The construction projects tackled between 1873 and 1876 included the area of ​​the central and northern Weißenburger Strasse (today: Kollwitzstrasse), Treskowstrasse, Franseckystrasse ( Sredzkistrasse ) and Hochmeisterstrasse (Husemannstrasse). In order to make the parcels on the land of the Actien-Bauverein cheaper, the original development plan was changed on the intervention of the association. This is how the Wörther Platz (today: Kollwitzplatz) was created. There is no clear information about the exact number of completed houses. It is certain that 34 houses could be completed around what is now Kollwitzplatz.
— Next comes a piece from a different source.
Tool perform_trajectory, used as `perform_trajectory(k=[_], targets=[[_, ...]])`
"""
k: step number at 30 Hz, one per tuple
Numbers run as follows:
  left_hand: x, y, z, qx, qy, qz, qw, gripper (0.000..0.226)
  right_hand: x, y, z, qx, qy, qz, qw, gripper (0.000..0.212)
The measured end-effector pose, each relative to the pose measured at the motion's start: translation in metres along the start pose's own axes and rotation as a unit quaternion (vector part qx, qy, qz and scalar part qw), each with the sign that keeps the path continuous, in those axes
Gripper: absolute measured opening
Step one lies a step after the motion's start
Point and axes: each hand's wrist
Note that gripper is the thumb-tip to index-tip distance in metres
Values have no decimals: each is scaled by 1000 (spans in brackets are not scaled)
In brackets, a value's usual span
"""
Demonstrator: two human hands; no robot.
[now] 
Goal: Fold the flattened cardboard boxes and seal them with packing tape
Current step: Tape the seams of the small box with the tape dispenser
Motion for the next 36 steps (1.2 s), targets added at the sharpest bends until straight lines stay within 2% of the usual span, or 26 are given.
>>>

After the collapse of society, Wörther Platz itself was "a sandy desert with an oasis of miserable trees in the middle for ten years until around 1885." (Berlin local historians Otto Behrendt and Karl Malbranc)

collapse

After the great start-up crash shook the European economy in 1873, parallel to the beginning of the first construction activities , the company was able to maintain its activity until 1875, but then had to file for bankruptcy in 1875 in the "big crash" (Behrendt / Malbranc) like several other construction companies . Many people who had bought shares in the building association lost their capital.

literature

  • JF Geist, K. Kürvers: The Berlin tenement house 1862-1945. Munich 1984, pp. 318-321.

Web links

Individual evidence

  1. ^ Otto Glagau: The stock exchange and start-up fraud in Berlin, 7th Berlin building stories . In: The Gazebo . Issue 26, 1875, pp. 438-440 ( full text [ Wikisource ]).